Cette dynamique s’est également traduite sur le plan budgétaire. Le budget de l’État, exercice 2024-2025 dépassait en effet les 626 milliards de francs burundais, dont plus de 5 milliards pour la compensation des frais de scolarité et plus de 89 millions pour l’assurance scolaire. En 2023-2024, le ministère de l’Éducation disposait d’une enveloppe de plus de 460 milliards incluant notamment plus de 5 milliards pour les frais de scolarité, 130 millions pour le matériel pédagogique et 15 millions pour la campagne “Éducation pour tous”. Le budget de l’État exercice 2022-2023 ne s’affiche malheureusement pas sur le site Web du ministère des Finances.

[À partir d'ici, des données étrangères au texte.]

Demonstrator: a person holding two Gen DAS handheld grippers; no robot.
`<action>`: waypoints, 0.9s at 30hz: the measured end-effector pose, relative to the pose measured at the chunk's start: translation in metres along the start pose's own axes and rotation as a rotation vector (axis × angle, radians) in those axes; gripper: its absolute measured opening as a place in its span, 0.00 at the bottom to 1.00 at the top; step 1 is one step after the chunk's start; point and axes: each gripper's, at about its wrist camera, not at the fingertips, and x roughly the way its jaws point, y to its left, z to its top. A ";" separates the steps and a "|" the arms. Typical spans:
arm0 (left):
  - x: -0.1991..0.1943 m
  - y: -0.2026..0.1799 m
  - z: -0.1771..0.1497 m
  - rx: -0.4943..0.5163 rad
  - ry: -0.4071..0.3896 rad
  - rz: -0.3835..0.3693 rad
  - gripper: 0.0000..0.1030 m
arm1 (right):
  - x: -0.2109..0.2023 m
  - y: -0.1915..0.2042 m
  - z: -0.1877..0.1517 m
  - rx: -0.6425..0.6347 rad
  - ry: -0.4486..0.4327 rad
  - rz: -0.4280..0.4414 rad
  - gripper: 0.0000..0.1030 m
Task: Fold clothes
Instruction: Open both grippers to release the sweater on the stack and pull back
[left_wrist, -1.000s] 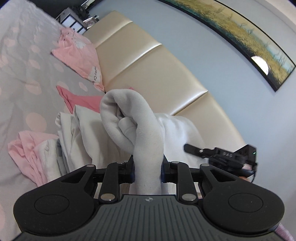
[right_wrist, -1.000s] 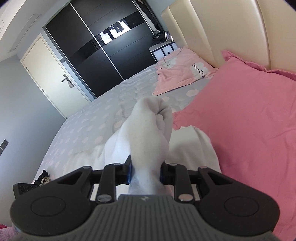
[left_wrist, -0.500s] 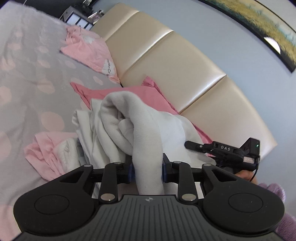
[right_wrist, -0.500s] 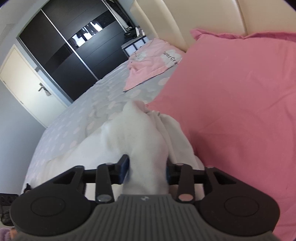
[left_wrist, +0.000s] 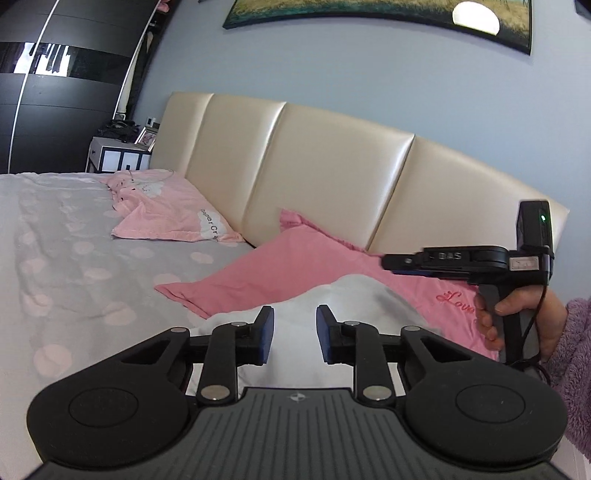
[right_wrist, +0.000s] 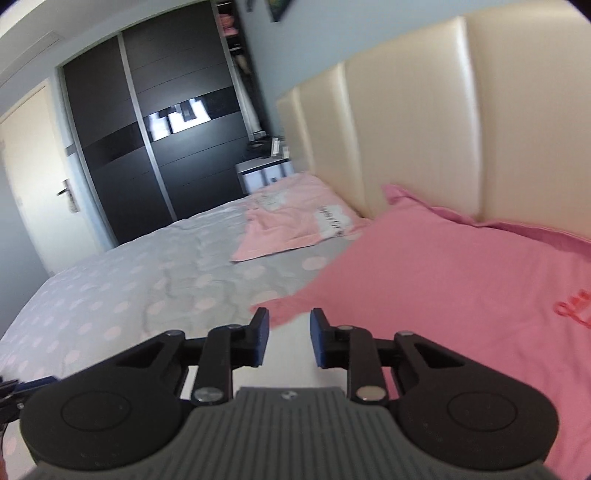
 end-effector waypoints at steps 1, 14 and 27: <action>0.006 0.000 -0.003 0.007 0.010 0.002 0.20 | 0.008 0.007 0.000 -0.017 0.006 0.000 0.26; 0.060 0.038 -0.036 -0.109 0.151 0.004 0.00 | 0.087 -0.040 -0.035 0.136 0.109 -0.035 0.11; 0.016 -0.032 -0.023 0.150 0.130 0.002 0.09 | -0.004 -0.020 -0.026 -0.012 0.002 -0.008 0.30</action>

Pour les parents de la province de Butanyerera, cette politique de gratuité a permis aux parents incapables de payer les frais de scolarité pour leurs enfants, de pouvoir les envoyer à l’école, et surtout la jeune fille qui était reléguée à l’arrière-plan au profit du garçon.
« Dans ma zone natale, les intellectuels se comptaient au bout des doigts avant cette mesure. Mais, grâce à cette dernière, le taux de scolarisation a augmenté, de même que les lauréats de diverses filières, des universitaires y compris. » témoigne Pierre-Claver Nzeyimana, un parent natif de la zone Mparamirundi de la commune Ngozi.

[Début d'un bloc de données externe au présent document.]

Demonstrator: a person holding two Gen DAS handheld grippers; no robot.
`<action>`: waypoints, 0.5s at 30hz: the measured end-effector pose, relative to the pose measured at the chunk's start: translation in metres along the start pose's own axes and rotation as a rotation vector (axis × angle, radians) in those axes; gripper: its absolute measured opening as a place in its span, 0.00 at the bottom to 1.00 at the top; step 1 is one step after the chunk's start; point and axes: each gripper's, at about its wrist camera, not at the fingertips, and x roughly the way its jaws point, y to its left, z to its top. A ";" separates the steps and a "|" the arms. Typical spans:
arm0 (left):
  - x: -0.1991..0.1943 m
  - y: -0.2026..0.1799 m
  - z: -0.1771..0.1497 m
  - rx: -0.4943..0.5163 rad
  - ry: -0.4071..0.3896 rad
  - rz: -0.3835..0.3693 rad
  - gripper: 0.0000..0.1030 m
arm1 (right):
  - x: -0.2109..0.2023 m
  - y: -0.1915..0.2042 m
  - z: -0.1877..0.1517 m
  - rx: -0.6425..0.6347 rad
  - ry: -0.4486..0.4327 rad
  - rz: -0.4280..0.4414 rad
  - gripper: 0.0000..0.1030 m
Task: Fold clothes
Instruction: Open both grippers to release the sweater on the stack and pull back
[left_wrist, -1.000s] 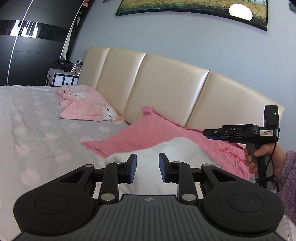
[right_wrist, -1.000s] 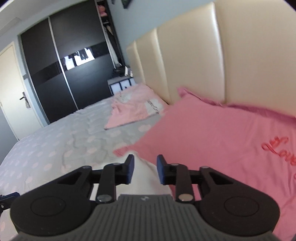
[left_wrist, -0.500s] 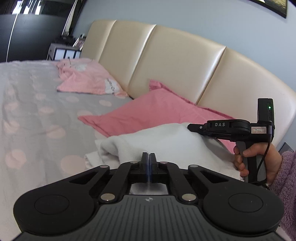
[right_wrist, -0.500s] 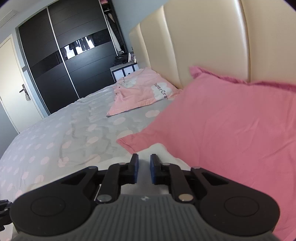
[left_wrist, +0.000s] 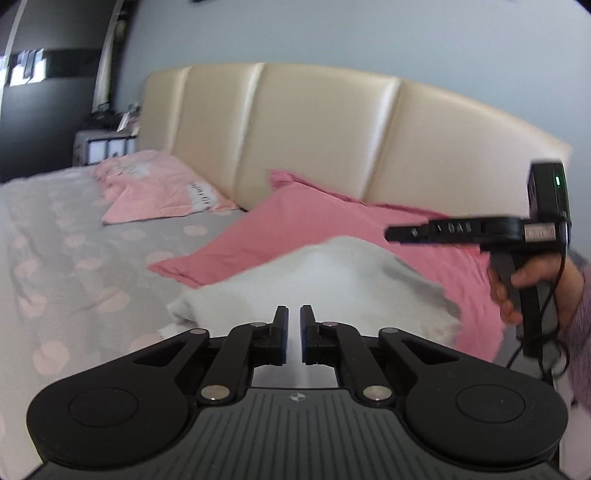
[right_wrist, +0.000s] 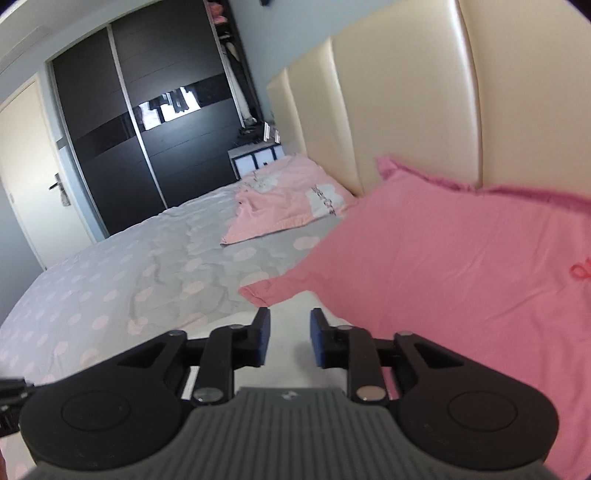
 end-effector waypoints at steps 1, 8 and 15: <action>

Des contributions persistent
Certains parents de la province de Gitega saluent la politique de gratuité scolaire. Toutefois, ils relèvent qu’ils doivent encore s’acquitter de diverses contributions, notamment pour la construction des salles de classe, la rémunération des veilleurs de nuit, l’organisation des examens communs.
« Premièrement, nous avons contribué à la fabrication des briques et, deuxièmement, nous avons versé de petites contributions de 4 000 FBu par élève. » témoigne un parent de la colline Mahonda en commune Gitega
Ils ajoutent qu’il y a encore des écoles fondamentales qui exigent des contributions de parents pour l’achat des compteurs d’eau et d’électricité ou pour payer l’eau et l’électricité de la Regideso consommées et des contributions pour l’achat d’un portail à installer à l’entrée de l’école.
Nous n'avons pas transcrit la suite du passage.